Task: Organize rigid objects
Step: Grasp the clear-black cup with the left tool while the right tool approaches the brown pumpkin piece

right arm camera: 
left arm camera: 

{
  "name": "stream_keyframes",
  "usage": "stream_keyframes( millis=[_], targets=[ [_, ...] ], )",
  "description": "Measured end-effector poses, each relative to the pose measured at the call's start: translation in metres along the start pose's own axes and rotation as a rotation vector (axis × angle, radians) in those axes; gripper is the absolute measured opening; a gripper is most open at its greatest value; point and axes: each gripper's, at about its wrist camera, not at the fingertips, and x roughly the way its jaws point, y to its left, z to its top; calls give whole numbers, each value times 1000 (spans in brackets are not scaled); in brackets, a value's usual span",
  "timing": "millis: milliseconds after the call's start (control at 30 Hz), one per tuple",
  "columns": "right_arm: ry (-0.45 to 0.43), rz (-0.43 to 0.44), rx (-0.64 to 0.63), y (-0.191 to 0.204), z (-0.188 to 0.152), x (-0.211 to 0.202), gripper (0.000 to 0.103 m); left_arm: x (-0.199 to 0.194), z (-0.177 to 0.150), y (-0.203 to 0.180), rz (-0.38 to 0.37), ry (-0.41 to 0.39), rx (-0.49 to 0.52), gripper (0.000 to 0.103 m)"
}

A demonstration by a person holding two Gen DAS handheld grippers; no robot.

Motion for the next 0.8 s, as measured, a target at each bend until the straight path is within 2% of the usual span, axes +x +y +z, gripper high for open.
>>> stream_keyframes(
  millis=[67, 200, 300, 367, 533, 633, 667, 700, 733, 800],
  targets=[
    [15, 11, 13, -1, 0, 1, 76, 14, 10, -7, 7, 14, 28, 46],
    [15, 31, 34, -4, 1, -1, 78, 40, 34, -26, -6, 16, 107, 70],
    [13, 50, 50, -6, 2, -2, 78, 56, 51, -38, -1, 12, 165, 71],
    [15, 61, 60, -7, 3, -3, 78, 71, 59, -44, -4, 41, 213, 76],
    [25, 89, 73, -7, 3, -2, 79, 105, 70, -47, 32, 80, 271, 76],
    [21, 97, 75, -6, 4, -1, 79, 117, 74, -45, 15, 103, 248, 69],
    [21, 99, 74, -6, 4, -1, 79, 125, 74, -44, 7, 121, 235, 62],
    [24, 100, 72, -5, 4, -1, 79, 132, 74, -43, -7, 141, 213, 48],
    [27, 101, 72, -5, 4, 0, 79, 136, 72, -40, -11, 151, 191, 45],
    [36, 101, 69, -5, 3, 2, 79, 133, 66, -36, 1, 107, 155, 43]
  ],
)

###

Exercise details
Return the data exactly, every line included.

Task output
Task: Organize rigid objects
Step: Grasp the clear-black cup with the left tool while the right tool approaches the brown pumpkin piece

right arm camera: 
left arm camera: 

{
  "name": "stream_keyframes",
  "usage": "stream_keyframes( millis=[_], targets=[ [_, ...] ], )",
  "description": "Measured end-effector poses, each relative to the pose measured at the call's start: translation in metres along the start pose's own axes and rotation as a rotation vector (axis × angle, radians) in those axes; gripper is the absolute measured opening; a gripper is most open at its greatest value; point and axes: each gripper's, at about its wrist camera, not at the fingertips, and x roughly the way its jaws point, y to its left, z to its top; calls give whole numbers, each value times 1000 (spans in brackets are not scaled); in brackets, a value's usual span",
  "timing": "millis: milliseconds after the call's start (control at 30 Hz), one per tuple",
  "columns": "right_arm: ry (-0.45 to 0.43), rz (-0.43 to 0.44), rx (-0.64 to 0.63), y (-0.191 to 0.204), z (-0.188 to 0.152), x (-0.211 to 0.202), gripper (0.000 to 0.103 m); left_arm: x (-0.199 to 0.194), z (-0.177 to 0.150), y (-0.203 to 0.180), rz (-0.38 to 0.37), ry (-0.41 to 0.39), rx (-0.49 to 0.52), gripper (0.000 to 0.103 m)"
}

A demonstration by a person holding two Gen DAS handheld grippers; no robot.

Motion for the next 0.8 s, as measured, a target at each bend until the straight path is within 2% of the usual span, axes +x +y +z, gripper high for open.
>>> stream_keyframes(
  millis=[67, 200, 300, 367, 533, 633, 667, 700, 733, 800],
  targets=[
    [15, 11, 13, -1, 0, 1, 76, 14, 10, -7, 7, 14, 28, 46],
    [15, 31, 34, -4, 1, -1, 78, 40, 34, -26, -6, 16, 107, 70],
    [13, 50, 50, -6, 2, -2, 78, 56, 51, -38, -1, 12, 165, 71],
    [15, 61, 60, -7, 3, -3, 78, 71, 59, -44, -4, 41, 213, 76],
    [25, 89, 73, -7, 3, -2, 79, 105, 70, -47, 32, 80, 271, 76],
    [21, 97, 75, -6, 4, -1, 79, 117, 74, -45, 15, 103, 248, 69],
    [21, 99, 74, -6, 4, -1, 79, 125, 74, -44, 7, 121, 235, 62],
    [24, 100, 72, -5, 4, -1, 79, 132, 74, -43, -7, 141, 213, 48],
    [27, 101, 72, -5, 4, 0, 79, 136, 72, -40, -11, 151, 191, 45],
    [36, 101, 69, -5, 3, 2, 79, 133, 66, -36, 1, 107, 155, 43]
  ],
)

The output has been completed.